■ Your instructions ■
Each entry below should be restated word for word, without any picture it contains.

■ Data records ■
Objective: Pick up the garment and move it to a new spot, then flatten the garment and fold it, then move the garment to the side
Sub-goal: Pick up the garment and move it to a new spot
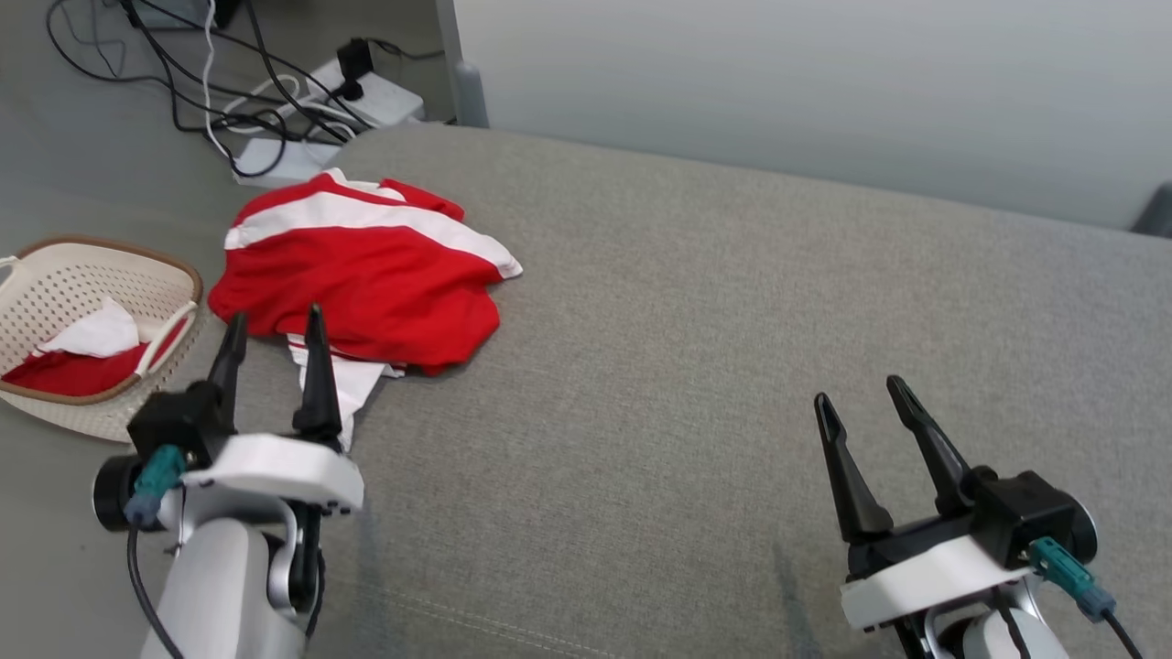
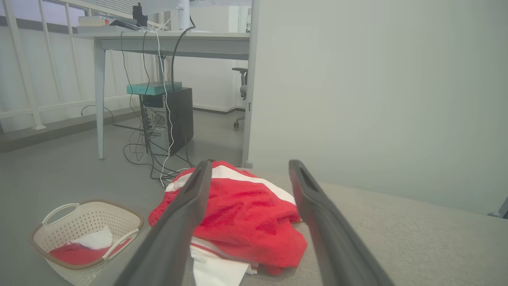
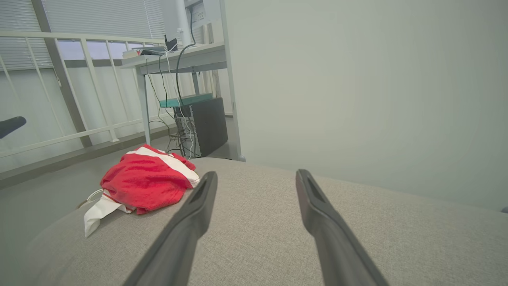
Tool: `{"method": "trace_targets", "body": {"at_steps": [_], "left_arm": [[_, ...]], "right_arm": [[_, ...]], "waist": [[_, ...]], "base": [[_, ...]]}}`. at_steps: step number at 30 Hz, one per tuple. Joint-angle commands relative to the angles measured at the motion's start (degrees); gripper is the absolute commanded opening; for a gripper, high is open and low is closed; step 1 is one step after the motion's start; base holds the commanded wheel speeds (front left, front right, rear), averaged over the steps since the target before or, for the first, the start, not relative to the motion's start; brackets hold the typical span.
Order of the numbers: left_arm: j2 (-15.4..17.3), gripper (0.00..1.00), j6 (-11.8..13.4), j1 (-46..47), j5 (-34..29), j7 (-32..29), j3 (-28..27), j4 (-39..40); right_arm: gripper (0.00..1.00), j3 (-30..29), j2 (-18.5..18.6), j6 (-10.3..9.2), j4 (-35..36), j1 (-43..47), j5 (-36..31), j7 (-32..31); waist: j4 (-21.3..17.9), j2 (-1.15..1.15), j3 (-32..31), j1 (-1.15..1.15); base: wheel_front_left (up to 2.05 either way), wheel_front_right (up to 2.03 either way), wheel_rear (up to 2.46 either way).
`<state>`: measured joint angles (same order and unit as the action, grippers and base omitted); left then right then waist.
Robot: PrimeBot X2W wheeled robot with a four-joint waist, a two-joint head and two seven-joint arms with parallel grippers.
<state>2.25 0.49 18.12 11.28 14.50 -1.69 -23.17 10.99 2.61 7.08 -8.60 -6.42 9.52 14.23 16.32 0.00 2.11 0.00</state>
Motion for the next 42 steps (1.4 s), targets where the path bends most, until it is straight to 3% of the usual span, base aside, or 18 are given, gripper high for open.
{"method": "trace_targets", "body": {"at_steps": [1, 13, 27, 42], "left_arm": [[0.9, 1.0, -0.3, 4.4, 0.7, 0.5, -2.3, -0.4], [4.3, 1.0, -1.6, 18.9, 0.3, 0.5, -4.7, -16.7], [11.2, 1.0, 1.4, 32.5, -3.8, 0.5, -2.5, -38.0], [15.9, 1.0, 4.1, 35.8, -6.9, 0.5, 0.8, -44.4]], "right_arm": [[1.0, 1.5, 0.7, 0.41, 0.9, -3.0, -0.8, 0.8], [1.0, 4.2, 1.3, 0.41, 0.1, -8.5, -1.8, 0.8], [1.0, 6.5, 1.2, 0.41, -0.1, -12.9, -2.2, 0.8], [1.0, 7.5, 0.6, 0.41, 0.1, -14.8, -1.0, 0.8]], "waist": [[-1.4, 0.0, 2.4, 0.0], [-5.6, 0.0, 9.8, 0.0], [-10.9, 0.0, 16.9, 0.0], [-13.9, 0.0, 20.2, 0.0]], "base": [[0.0, 0.0, 0.0], [0.0, 0.0, 0.0], [0.0, 0.0, 0.0], [0.0, 0.0, 0.0]]}}
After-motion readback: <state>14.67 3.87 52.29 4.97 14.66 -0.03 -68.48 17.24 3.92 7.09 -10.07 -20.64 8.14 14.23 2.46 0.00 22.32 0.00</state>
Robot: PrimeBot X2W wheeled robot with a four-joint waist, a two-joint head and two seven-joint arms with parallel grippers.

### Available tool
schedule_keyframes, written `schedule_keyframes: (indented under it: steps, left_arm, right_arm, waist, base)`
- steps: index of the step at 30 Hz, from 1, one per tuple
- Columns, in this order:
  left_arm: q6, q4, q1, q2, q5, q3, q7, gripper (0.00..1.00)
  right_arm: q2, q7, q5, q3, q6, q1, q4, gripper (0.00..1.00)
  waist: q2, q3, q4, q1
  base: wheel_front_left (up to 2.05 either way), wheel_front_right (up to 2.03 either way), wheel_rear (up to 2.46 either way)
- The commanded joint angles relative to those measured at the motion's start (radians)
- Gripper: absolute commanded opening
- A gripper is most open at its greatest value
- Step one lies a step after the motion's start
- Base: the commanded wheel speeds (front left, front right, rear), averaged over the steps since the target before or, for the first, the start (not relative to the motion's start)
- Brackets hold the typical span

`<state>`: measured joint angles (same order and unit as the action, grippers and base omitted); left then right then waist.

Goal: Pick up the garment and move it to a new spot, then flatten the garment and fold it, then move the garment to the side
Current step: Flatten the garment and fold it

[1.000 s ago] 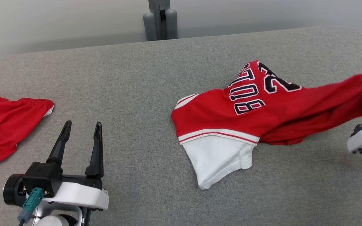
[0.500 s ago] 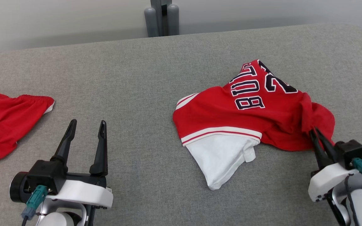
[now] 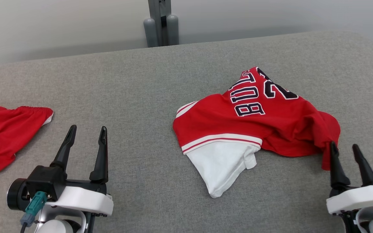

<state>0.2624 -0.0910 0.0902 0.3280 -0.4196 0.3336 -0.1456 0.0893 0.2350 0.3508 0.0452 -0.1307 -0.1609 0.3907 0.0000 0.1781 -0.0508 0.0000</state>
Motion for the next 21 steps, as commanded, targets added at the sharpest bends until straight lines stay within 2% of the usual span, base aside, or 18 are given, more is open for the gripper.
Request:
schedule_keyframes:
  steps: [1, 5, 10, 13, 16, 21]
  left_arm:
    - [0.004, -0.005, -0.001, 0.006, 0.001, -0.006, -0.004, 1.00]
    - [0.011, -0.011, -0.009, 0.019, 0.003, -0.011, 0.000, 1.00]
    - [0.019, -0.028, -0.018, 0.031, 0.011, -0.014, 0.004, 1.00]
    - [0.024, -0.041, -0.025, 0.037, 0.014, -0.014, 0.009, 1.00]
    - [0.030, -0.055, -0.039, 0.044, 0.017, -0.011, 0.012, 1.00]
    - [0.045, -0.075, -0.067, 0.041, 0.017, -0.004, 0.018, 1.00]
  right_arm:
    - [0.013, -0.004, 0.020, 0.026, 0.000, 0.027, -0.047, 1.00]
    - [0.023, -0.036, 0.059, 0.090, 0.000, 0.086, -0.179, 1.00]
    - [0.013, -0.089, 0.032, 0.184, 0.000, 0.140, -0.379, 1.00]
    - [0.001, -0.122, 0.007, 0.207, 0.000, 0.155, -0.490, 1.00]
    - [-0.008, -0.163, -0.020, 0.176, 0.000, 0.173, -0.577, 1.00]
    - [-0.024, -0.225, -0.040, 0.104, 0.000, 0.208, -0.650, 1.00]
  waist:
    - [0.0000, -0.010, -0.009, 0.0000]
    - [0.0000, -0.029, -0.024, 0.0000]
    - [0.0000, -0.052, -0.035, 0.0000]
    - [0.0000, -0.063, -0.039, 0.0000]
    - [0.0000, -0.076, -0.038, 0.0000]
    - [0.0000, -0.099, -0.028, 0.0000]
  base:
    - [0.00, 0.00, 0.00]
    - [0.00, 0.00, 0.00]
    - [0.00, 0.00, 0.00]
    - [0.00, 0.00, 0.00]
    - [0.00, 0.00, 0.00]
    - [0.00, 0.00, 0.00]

■ Exercise result ■
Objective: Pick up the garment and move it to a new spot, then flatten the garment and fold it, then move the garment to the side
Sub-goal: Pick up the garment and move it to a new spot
Tool: `{"method": "trace_targets", "body": {"at_steps": [_], "left_arm": [[_, ...]], "right_arm": [[_, ...]], "waist": [[_, ...]], "base": [[_, ...]]}}`. at_steps: step number at 30 Hz, one per tuple. Joint-angle commands relative to the angles measured at the motion's start (degrees); gripper is the absolute commanded opening; for a gripper, high is open and low is closed; step 1 is one step after the motion's start; base holds the commanded wheel speeds (front left, front right, rear), averaged over the steps since the target before or, for the first, the start, not relative to the motion's start; brackets hold the typical span.
Order of the numbers: left_arm: j2 (-15.4..17.3), gripper (0.00..1.00), j6 (-11.8..13.4), j1 (-46..47), j5 (-34..29), j7 (-32..29), j3 (-28..27), j4 (-39..40); right_arm: gripper (0.00..1.00), j3 (-30..29), j2 (-18.5..18.6), j6 (-10.3..9.2), j4 (-35..36), j1 (-43..47), j5 (-36..31), j7 (-32..31); waist: j4 (-21.3..17.9), j2 (-1.15..1.15), j3 (-32..31), j1 (-1.15..1.15); base: wheel_front_left (up to 2.05 either way), wheel_front_right (up to 2.03 either way), wheel_rear (up to 2.46 either way).
`<state>`: measured joint angles (same order and unit as the action, grippers and base omitted); left then right then waist.
Robot: PrimeBot X2W wheeled robot with a four-joint waist, a two-joint head and two seven-joint arms with parallel grippers.
<state>2.25 0.49 18.12 11.28 14.50 -1.69 -23.17 10.99 2.61 7.08 -8.60 -6.42 9.52 14.23 16.32 0.00 2.11 0.00</state>
Motion for the next 42 steps (1.4 s), targets where the path bends most, until it is straight to 3% of the usual span, base aside, or 18 are given, gripper high for open.
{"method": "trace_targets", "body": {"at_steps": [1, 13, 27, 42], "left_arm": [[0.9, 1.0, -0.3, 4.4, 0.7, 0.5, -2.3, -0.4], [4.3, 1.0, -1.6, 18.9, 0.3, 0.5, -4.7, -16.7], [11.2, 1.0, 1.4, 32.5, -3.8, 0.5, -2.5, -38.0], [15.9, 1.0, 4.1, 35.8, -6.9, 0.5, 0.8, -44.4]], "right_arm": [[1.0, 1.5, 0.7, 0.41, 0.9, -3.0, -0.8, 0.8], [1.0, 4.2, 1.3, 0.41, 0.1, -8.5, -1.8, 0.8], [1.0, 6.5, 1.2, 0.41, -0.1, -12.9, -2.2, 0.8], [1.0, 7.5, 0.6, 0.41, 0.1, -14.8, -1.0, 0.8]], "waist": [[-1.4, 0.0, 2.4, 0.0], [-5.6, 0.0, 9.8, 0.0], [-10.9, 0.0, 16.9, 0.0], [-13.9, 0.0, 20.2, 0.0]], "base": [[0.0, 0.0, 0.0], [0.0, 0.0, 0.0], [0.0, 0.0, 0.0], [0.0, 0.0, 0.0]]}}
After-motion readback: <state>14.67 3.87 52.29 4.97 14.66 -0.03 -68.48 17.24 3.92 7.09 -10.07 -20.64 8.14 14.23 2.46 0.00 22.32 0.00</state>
Robot: PrimeBot X2W wheeled robot with a four-joint waist, a two-joint head and two seven-joint arms with parallel grippers.

### Available tool
schedule_keyframes, written `schedule_keyframes: (indented under it: steps, left_arm, right_arm, waist, base)`
- steps: index of the step at 30 Hz, from 1, one per tuple
- Columns, in this order:
  left_arm: q6, q4, q1, q2, q5, q3, q7, gripper (0.00..1.00)
  right_arm: q2, q7, q5, q3, q6, q1, q4, gripper (0.00..1.00)
  waist: q2, q3, q4, q1
  base: wheel_front_left (up to 2.05 either way), wheel_front_right (up to 2.03 either way), wheel_rear (up to 2.46 either way)
- The commanded joint angles relative to those measured at the motion's start (radians)
- Gripper: absolute commanded opening
- A gripper is most open at its greatest value
- Step one lies a step after the motion's start
- Base: the commanded wheel speeds (front left, front right, rear), averaged over the steps since the target before or, for the first, the start (not relative to the motion's start)
- Brackets hold the typical span

`<state>`: measured joint angles (same order and unit as the action, grippers and base omitted); left then right then waist.

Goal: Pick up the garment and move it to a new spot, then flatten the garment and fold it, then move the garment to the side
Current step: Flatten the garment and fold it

[1.000 s ago] 
[0.500 s ago] 
[now] 

<state>0.2624 -0.0910 0.0902 0.3280 -0.4196 0.3336 -0.1456 0.0893 0.2350 0.3508 0.0452 -0.1307 -0.1609 0.3907 0.0000 0.1781 -0.0508 0.0000</state>
Motion for the next 21 steps, as commanded, targets added at the sharpest bends until straight lines stay within 2% of the usual span, base aside, or 18 are given, more is open for the gripper.
Request:
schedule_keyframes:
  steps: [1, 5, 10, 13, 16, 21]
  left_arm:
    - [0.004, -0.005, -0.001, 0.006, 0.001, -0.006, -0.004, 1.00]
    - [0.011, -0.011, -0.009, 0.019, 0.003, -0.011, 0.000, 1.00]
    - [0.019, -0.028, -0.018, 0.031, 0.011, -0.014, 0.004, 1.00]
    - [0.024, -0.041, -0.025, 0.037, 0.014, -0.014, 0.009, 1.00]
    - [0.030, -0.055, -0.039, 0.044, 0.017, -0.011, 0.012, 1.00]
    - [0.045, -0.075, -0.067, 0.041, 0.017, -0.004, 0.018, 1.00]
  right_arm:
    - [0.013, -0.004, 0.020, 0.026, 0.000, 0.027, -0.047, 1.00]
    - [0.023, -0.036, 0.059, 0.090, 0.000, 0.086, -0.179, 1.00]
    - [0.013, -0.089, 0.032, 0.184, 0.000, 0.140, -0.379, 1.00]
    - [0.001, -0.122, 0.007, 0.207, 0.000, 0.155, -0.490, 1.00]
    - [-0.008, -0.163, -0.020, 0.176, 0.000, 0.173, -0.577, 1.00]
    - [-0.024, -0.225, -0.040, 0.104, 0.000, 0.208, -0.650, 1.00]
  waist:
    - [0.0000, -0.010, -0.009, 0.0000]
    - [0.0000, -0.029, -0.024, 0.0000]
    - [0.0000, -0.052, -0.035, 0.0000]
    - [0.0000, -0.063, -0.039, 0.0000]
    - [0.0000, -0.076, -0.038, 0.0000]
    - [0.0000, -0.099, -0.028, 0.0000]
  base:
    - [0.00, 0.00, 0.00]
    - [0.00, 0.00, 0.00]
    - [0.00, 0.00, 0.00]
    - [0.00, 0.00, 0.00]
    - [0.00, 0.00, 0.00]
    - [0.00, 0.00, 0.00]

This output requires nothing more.